Oregon had high expectations heading into the 2021-22 season as it was ranked 10th in the AP Top 25 preseason poll. But the year couldn’t have started off worse as Sabally, Te- Hina Paopao and USC transfer Endyia Rogers all struggled with injuries that kept them sidelined for much of the first two months of the season. The Ducks went from top 10 to unranked in the polls after a 6-4 start.
As Sabally, Paopao and Rogers returned, the season-long rollercoaster ride continued. However, the season-high included an eight-game winning streak, highlighted by wins over No. 7 Arizona and No. 9 Connecticut. But the Ducks lost five of 10 games to end the season. regular. Then, Oregon was sent to the semifinals of the Pac-12 tournament by Utah.
Moreover, even in a win over California in late February, Graves challenged Oregon’s leadership after scoring 52 points and winning by five points. Signs of an early exit were still evident with the Ducks, so the loss to Belmont was no surprise.
With Oregon’s season on the line in the fourth quarter and both overtimes, Belmont was quicker to drop balls and had more combat and energy, even when the team had the lead.
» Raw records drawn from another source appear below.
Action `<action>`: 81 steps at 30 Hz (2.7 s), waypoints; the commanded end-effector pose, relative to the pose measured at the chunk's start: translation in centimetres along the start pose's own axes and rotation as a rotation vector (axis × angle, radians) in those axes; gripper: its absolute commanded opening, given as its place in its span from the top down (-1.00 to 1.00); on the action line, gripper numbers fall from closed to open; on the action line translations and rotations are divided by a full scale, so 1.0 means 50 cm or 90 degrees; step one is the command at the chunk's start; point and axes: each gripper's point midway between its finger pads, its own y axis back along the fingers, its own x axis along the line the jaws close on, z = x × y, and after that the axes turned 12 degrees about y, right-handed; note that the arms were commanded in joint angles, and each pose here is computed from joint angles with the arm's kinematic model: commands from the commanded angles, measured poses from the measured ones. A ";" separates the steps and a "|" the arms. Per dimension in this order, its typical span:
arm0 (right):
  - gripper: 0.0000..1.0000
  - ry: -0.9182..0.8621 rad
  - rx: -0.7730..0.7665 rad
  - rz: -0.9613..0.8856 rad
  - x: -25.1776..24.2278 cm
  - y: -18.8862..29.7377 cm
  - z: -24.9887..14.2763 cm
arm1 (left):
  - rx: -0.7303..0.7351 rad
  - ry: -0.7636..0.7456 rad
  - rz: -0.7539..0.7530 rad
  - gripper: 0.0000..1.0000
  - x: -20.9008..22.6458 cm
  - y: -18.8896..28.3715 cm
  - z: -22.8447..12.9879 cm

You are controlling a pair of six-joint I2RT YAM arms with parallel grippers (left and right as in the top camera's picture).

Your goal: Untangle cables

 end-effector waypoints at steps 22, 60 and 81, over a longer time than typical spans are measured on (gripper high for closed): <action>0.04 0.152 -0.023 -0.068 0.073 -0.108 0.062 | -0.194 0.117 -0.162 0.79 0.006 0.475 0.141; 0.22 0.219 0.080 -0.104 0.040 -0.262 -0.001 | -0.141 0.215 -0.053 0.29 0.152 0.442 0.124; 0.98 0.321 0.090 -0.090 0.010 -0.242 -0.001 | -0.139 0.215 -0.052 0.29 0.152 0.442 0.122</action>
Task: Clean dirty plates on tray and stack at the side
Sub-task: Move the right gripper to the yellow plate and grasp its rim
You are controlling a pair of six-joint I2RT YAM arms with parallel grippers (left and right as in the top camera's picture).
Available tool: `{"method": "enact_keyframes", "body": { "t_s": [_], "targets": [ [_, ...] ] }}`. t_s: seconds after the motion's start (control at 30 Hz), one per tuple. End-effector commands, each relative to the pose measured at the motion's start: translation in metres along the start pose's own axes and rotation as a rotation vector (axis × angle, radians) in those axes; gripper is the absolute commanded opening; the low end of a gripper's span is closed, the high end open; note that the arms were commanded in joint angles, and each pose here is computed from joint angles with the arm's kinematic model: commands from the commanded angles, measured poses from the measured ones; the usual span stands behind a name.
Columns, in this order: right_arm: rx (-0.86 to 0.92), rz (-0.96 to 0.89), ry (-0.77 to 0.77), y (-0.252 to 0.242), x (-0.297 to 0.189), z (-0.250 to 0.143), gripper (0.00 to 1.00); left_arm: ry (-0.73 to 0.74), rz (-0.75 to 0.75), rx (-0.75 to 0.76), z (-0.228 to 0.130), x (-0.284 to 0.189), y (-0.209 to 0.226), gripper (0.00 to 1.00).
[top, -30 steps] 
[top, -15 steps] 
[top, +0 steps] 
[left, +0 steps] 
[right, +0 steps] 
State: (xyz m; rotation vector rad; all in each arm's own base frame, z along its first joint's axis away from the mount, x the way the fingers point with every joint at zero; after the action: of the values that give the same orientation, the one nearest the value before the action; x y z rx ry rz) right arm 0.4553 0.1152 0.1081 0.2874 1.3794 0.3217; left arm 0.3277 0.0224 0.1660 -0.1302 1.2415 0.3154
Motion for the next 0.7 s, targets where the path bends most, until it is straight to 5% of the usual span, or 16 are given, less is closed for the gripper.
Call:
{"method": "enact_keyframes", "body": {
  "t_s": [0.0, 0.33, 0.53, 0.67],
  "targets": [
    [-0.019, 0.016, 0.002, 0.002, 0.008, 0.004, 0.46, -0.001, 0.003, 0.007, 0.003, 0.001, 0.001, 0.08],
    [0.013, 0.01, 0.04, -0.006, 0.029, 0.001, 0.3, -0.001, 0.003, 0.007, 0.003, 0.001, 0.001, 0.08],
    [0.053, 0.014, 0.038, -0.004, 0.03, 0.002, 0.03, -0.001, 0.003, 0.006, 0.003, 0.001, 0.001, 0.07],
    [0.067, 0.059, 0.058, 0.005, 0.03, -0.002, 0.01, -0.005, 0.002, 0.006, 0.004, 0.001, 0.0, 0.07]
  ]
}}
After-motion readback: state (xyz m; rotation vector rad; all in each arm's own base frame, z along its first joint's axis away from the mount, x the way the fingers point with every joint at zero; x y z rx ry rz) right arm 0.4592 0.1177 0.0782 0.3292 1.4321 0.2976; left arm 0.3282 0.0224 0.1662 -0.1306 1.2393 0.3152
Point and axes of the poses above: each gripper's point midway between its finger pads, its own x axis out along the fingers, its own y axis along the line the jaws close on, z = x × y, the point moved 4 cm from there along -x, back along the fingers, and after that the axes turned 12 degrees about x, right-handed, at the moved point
The Ducks, after being solid defensively guarding the 3-point line, allowed Belmont to shoot 33 percent (12-for-36) in the first-round loss.
“You can’t give up three in overtime when you’ve built a lead,” Graves said. “They mean well, but tactically that’s not what you can do. Then they made us pay. They made us pay.
“Yeah, offensively, I thought this year was our tough side of the ball. Our defense was pretty consistent. Our numbers have been better than they’ve been in a long time since I’ve been here anyway. I think we have good attacking players, it’s just not quite – we’re just not there, again, with the consistency.”
Strong core and top 5 recruiting class
With leadership or lack thereof matters for the Ducks, where does the team go from here? The good news is that Oregon has Rogers (14.6 ppg) and Paopao (13.6) back who finished second and third on the team in scoring. Sedona Prince, who averaged 9.3 points and 4.9 rebounds, said she would also be back.
Oregon also has a talented recruiting class coming in with many players returning from a team that finished second in the Pac-12.
ESPN ranks Oregon’s recruiting class of 2022 fourth in the nation. The Ducks will add five-star Chance Gray and Grace VanSlooten. Four-star rookies Jennah Isai and Kennedy Basham also signed with the Ducks.
The biggest question will be whether Sabally will declare for the WNBA Draft. After a career-high 31 points (12 on 24 shooting), 12 rebounds and seven blocks against Belmont and a career mired in injuries, Sabally might decide the time is right as she’s on track to graduate at the spring.
The search for the alpha
Even if Sabally returns, Graves said he will look for a leader, either in the transfer portal or when recruiting.
“We’re all looking for that,” Graves said. “Some have it, some don’t. Funny enough, over the last few recruiting cycles we haven’t had a chance to do house calls and find out. You learn a lot when you sit in someone’s office, the living room.
“Yeah, we’re missing that alpha, and a lot of times if it comes from the coach, that leadership, then we have issues. We have leadership ability and leadership shows up from time to time, but that’s the consistency.”
“We just kind of have to either nurture that, recruit that, empower that. We just have to do a better job, and we haven’t. I thought it was coming back to bite us and it certainly has in several games this year.”